Neste trabalho, apresentamos um método para processamento de embriões de todo dia embrionário (E) E10 a E12 em 300-400 fatias micrômetro para o cultivo em um padrão de cultura de tecidos da incubadora, que pode ser estudado por até dois dias após a preparação fatia. Crítico para o sucesso desta abordagem é o uso de um vibratome a fatia cada embrião agarose-embedded. Isto é seguido pelo cultivo das fatias em cima insere cultura Millicell membrana colocada sobre um pequeno volume de meio, resultando em uma técnica de cultura de interface. Uma maca com uma média de 7 embriões rotineiramente produz pelo menos 14 fatias (2-3 fatias da região forelimb por embrião), que varia um pouco devido à idade dos embriões, bem como para a espessura das fatias. Cerca de 80% das fatias cultivadas mostram crescimento do nervo, que pode ser medido longo de todo o período de 2 cultura. Resultados representativos usando a linha do mouse tauGFP são demonstradas.
Protocol
Discussion
Em uma extensa comparação de métodos para preparar culturas fatia embrionárias de embriões meados de gestação mouse (E10 – E12), temos observado que um vibratome produz, sem dúvida, os resultados mais confiáveis no que diz respeito a ambos os viabilidade global das culturas e da reprodutibilidade a conseqüência padrões nervosas. Em contraste, as fatias preparadas usando um helicóptero tecido McIlwain 3 mostrou-se completamente inviável.
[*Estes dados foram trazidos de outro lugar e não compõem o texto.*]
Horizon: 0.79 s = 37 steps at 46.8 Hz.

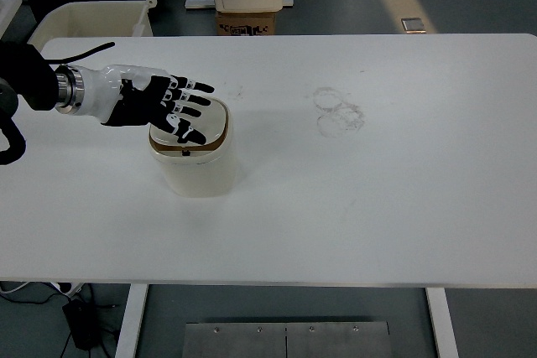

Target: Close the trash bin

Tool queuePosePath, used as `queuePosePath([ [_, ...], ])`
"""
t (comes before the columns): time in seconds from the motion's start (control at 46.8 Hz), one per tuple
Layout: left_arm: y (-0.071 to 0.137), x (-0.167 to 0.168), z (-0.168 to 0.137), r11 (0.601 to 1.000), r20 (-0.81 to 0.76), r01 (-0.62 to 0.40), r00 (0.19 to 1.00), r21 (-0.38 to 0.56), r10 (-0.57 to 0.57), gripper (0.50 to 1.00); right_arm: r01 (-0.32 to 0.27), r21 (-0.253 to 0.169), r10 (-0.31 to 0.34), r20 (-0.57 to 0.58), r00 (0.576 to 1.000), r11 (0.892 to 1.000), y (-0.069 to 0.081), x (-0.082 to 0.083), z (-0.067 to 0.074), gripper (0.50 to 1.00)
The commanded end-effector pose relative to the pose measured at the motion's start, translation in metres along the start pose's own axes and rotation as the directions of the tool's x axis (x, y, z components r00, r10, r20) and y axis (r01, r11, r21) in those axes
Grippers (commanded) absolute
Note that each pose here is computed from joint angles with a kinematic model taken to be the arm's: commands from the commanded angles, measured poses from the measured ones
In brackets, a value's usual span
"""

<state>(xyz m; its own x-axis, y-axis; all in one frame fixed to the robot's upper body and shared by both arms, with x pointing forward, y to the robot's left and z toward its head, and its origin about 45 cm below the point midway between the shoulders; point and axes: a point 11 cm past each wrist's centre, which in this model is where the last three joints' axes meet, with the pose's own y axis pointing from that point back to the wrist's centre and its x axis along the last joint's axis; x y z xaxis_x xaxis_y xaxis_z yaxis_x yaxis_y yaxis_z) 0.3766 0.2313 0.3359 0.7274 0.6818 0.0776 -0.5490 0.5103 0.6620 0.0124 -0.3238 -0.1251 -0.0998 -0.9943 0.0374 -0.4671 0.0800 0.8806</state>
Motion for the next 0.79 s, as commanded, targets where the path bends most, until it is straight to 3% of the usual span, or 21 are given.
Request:
queuePosePath([
  [0.0,0.0,0.0,0.0,1.0,0.0,0.002,1.0,0.0,-0.002,1.0,0.0,0.0,0.0,0.0,1.0,1.0,0.0,0.0,0.0,0.991],
  [0.769,-0.004,-0.003,-0.01,1.0,-0.015,0.014,1.0,0.019,-0.014,1.0,-0.001,0.0,0.001,0.002,1.0,1.0,0.0,0.0,0.0,0.991],
])
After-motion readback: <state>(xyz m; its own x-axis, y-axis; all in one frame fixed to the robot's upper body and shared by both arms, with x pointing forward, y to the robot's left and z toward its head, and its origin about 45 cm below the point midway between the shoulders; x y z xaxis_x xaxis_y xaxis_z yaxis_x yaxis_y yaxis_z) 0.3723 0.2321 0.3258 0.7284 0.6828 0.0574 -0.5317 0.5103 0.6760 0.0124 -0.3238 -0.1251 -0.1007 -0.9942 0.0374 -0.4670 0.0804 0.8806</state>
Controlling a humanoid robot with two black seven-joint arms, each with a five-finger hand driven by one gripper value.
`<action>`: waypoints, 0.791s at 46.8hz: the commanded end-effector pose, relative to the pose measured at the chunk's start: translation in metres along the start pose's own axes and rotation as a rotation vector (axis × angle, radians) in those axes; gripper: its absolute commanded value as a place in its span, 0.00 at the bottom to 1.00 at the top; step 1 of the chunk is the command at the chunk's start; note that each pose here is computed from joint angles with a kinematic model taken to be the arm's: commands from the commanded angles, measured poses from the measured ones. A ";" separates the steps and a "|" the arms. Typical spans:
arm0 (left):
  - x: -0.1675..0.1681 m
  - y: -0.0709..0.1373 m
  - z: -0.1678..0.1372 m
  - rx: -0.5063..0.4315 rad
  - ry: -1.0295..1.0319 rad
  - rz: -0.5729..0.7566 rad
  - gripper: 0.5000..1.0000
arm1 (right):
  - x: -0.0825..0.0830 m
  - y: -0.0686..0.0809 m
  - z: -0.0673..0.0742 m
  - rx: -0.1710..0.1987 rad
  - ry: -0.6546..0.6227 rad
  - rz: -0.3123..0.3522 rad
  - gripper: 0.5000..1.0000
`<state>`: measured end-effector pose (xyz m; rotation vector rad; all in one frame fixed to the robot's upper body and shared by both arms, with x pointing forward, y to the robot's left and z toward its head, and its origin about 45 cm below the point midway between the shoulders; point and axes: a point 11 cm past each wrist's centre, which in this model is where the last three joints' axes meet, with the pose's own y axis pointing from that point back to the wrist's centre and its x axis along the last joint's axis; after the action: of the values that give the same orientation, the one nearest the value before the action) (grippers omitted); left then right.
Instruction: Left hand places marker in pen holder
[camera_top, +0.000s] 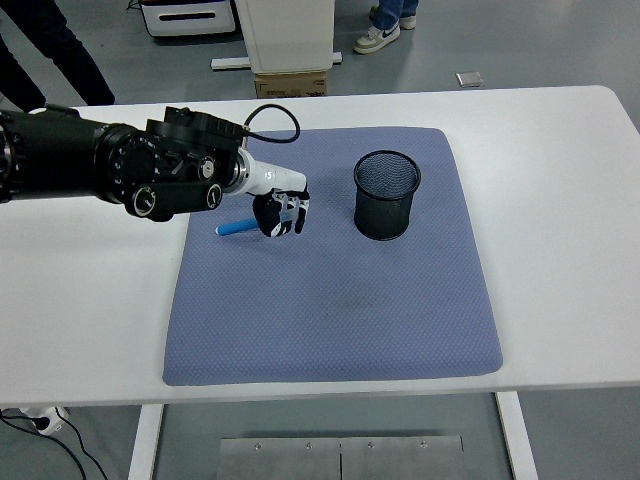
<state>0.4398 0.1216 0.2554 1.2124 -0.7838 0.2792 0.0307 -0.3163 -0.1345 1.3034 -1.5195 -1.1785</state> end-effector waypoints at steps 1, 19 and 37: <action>-0.003 -0.001 -0.001 0.001 0.003 -0.007 0.00 | 0.000 0.000 0.000 0.000 0.000 0.000 1.00; -0.007 -0.002 -0.005 0.009 0.002 -0.017 0.17 | 0.000 0.000 0.000 0.000 0.000 0.000 1.00; -0.014 -0.002 -0.017 0.046 -0.018 -0.034 0.27 | 0.000 0.000 0.000 0.000 0.000 0.000 1.00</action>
<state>0.4379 0.1372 0.2437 1.2632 -0.7730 0.2616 0.0306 -0.3163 -0.1345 1.3034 -1.5195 -1.1786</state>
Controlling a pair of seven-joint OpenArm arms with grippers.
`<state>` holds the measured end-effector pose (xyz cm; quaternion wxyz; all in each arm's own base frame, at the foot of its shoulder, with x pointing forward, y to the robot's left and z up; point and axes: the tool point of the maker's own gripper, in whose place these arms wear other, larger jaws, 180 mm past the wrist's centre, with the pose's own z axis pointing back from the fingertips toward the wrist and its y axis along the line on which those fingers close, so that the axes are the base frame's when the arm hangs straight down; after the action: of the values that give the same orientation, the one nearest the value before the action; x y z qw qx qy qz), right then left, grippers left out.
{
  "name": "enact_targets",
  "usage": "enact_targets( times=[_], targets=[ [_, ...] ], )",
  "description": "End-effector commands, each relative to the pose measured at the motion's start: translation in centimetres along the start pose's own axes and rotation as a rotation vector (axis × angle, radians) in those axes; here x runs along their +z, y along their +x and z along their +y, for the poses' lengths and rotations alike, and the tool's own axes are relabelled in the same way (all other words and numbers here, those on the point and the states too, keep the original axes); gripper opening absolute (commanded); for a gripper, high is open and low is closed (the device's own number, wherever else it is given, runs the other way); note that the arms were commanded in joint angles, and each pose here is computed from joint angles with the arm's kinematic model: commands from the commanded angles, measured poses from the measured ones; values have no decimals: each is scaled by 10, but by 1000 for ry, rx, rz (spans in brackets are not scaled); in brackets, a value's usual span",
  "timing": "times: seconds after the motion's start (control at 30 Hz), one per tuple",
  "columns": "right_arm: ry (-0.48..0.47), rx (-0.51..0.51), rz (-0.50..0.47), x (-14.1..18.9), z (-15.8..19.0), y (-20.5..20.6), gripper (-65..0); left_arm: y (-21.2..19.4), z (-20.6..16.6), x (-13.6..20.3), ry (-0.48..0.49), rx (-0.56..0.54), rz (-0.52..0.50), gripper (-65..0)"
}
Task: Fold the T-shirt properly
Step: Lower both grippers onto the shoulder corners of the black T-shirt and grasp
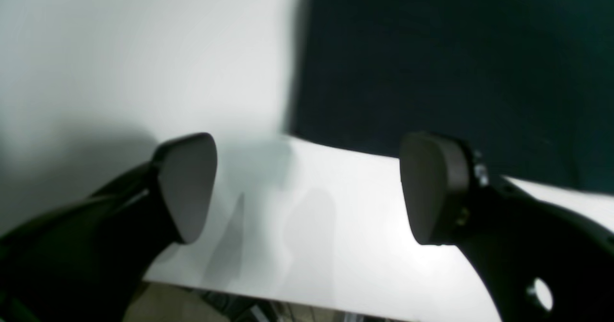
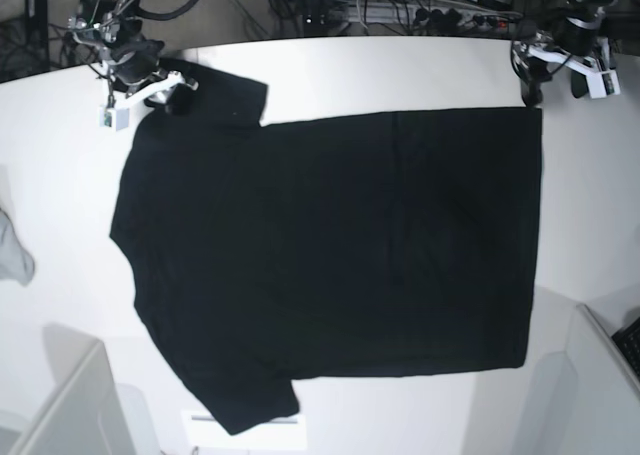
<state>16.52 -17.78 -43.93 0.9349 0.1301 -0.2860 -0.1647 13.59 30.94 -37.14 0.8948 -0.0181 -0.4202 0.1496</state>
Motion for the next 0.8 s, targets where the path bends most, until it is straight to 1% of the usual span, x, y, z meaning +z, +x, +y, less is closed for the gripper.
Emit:
enact_targets(
  times=[0.0, 0.03, 0.07, 0.1, 0.13, 0.23, 0.4, 0.5, 0.77],
  targets=[
    [-25, 14, 52, 2, -7, -11, -393, 9, -3, 2, -21, -10, -23, -81],
    [-25, 14, 52, 2, -7, -11, -434, 11, -2, 0, -17, -3, -25, -81],
    [-25, 16, 51, 2, -8, -10, -497, 12, -3, -1, -16, 4, -31, -81],
    [-25, 16, 53, 2, -8, -11, -585, 12, -1, -3, -12, 9, -32, -81],
    [-25, 16, 55, 2, -8, -11, -650, 11, 0, -4, -11, 13, -30, -81],
    [-24, 15, 56, 2, -7, -11, -650, 11, 0, -12, -11, 36, -36, -81],
    [-24, 17, 55, 2, -7, -10, -650, -3, 12, -27, 16, 99, -14, -81],
    [-25, 16, 56, 2, -7, -11, -650, -3, 14, -36, 20, 121, -17, -81],
    [-25, 16, 58, 2, -8, -11, -650, -11, -17, -63, -59, 142, 15, -81]
  ],
)
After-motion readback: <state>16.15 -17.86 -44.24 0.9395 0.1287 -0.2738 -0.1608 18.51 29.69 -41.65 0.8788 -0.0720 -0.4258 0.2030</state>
Nós originalmente empregado um método guilhotina <s…
Acknowledgements
Os autores agradecem a fonte original para a idéia de realizar cultura fatia em embriões de ratos 5. Gostaríamos de agradecer Joachim Kirsch ao apoio científico generoso e Degen Anna para agir como nosso gofer durante as filmagens. Este trabalho foi financiado pela Fundação Alemã de Pesquisa (Deutsche Forschungsgemeinschaft: Sonderforschungsbereich 488, Teilprojekt B7/B9) e da Universidade de Heidelberg (Redes de Excelência Cluster Cellular).
Materials
| Material Name | Tipo | Company | Catalogue Number | Comment |
|---|---|---|---|---|
| HBSS 10x | GIBCO | 14180 | ||
| Dissection tools | FST | various | ||
| L.M.P. agarose | Invitrogen | 15517-022 | ||
| Whatmann paper | Whatman Int. | 3030917 | ||
| Shortened firepolished pipettes | ||||
| DMEM | GIBCO | 41966 | ||
| FBS | GIBCO | 10270-106 | ||
| Pen Strep | GIBCO | 15140 | ||
| L-glutamine 100x | GIBCO | 25030 | ||
| Vibratome | Microm International GmbH | HM 650 V | ||
| Fluorescent microscope | Olympus | BX61WI | ||
| analySIS | Soft Imaging System | |||
| Millicell-CM inserts | Millipore | PICMORG 50 | ||
| 10 cm culture plates | Greiner Bio-One | 633171 | ||
| LOCTITE 406 | Henkel | 142580 | ||
| Razor blades | Thermo Fisher | none | ||
| Dissecting microscope | Nikon | SMZ800 | ||
| HEPES | Roth | 9105.2 | ||
| Glucose | Sigma | G7021 | ||
| x4 objective | Olympus | PL series | ||
| x10 objective | Olympus | UPLFL –PH series | ||
| Filter | Olympus | U-MNIBA2 | ||
| CCD camera | Soft Imaging System | SIS F-View II | ||
| Equipment for heated chamber | Leica | CTI-Controller 3700 and incubator S #11531171 |
Riferimenti
- Tucker, K. L., Meyer, M., Barde, Y. A. Neurotrophins are required for nerve growth during development. Nat Neurosci. 4, 29-37 (2001).
- Brachmann, I., Jakubick, V. C., Shaked, M., Unsicker, K., Tucker, K. L. A simple slice culture system for the imaging of nerve development in embryonic mouse. Dev Dyn. 236, 3514-3523 (2007).
- Collingridge, G. L. The brain slice preparation: a tribute to the pioneer Henry McIlwain. Journal of neuroscience methods. 59, 5-9 (1995).
- Katz, L. C. Local circuitry of identified projection neurons in cat visual cortex brain slices. J Neurosci. 7, 1223-1249 (1987).
- Hotary, K. B., Landmesser, L. T., Tosney, K. W. Embryo slices. Methods Cell Biol. 51, 109-124 (1996).